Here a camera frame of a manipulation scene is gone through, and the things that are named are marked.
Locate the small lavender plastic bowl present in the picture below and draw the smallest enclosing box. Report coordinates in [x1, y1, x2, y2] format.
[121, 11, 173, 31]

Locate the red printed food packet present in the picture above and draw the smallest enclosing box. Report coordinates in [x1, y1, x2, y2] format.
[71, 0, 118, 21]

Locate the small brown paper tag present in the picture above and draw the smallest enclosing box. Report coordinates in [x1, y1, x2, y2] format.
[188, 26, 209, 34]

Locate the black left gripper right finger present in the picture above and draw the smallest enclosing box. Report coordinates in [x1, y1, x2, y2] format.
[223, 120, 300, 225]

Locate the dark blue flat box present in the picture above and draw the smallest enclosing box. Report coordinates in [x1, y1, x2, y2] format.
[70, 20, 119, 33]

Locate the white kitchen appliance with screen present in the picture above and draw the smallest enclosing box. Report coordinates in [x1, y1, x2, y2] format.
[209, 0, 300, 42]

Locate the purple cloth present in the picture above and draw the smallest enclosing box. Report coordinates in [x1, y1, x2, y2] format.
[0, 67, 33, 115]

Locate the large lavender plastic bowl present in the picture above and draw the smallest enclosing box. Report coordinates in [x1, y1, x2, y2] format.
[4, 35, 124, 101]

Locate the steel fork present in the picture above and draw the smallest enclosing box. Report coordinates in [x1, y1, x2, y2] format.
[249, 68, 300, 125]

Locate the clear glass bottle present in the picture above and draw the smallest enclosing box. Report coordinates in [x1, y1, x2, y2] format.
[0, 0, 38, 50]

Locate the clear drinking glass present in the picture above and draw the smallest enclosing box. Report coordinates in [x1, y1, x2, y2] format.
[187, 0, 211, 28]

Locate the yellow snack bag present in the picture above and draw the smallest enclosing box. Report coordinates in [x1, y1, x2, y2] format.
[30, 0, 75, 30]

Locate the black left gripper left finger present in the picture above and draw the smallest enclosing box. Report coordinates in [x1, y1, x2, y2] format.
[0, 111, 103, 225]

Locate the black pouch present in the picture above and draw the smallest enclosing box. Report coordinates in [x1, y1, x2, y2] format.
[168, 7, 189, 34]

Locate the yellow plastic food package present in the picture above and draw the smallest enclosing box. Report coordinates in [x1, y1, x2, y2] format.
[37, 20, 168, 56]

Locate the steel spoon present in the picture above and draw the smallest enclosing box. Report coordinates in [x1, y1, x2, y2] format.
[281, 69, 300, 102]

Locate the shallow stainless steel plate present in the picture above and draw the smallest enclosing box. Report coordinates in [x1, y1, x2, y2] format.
────
Task goal: The required answer is the complete data, repeated exactly.

Task output:
Here a camera frame of a manipulation scene is gone through, and the things that are named are marked.
Locate the small lavender plastic bowl present in the picture below and draw the smallest enclosing box. Report coordinates in [x1, y1, x2, y2] format.
[121, 11, 173, 31]

Locate the red printed food packet present in the picture above and draw the smallest enclosing box. Report coordinates in [x1, y1, x2, y2] format.
[71, 0, 118, 21]

Locate the small brown paper tag present in the picture above and draw the smallest enclosing box. Report coordinates in [x1, y1, x2, y2] format.
[188, 26, 209, 34]

Locate the black left gripper right finger present in the picture above and draw the smallest enclosing box. Report coordinates in [x1, y1, x2, y2] format.
[223, 120, 300, 225]

Locate the dark blue flat box present in the picture above and draw the smallest enclosing box. Report coordinates in [x1, y1, x2, y2] format.
[70, 20, 119, 33]

Locate the white kitchen appliance with screen present in the picture above and draw the smallest enclosing box. Report coordinates in [x1, y1, x2, y2] format.
[209, 0, 300, 42]

Locate the purple cloth present in the picture above and draw the smallest enclosing box. Report coordinates in [x1, y1, x2, y2] format.
[0, 67, 33, 115]

Locate the large lavender plastic bowl present in the picture above and draw the smallest enclosing box. Report coordinates in [x1, y1, x2, y2] format.
[4, 35, 124, 101]

Locate the steel fork present in the picture above and draw the smallest enclosing box. Report coordinates in [x1, y1, x2, y2] format.
[249, 68, 300, 125]

Locate the clear glass bottle present in the picture above and draw the smallest enclosing box. Report coordinates in [x1, y1, x2, y2] format.
[0, 0, 38, 50]

Locate the clear drinking glass present in the picture above and draw the smallest enclosing box. Report coordinates in [x1, y1, x2, y2] format.
[187, 0, 211, 28]

Locate the yellow snack bag present in the picture above and draw the smallest enclosing box. Report coordinates in [x1, y1, x2, y2] format.
[30, 0, 75, 30]

Locate the black left gripper left finger present in the picture above and draw the smallest enclosing box. Report coordinates in [x1, y1, x2, y2] format.
[0, 111, 103, 225]

Locate the black pouch present in the picture above and draw the smallest enclosing box. Report coordinates in [x1, y1, x2, y2] format.
[168, 7, 189, 34]

Locate the yellow plastic food package present in the picture above and draw the smallest enclosing box. Report coordinates in [x1, y1, x2, y2] format.
[37, 20, 168, 56]

Locate the steel spoon present in the picture above and draw the smallest enclosing box. Report coordinates in [x1, y1, x2, y2] format.
[281, 69, 300, 102]

Locate the shallow stainless steel plate present in the picture above and draw the smallest enclosing box. Report coordinates in [x1, y1, x2, y2] format.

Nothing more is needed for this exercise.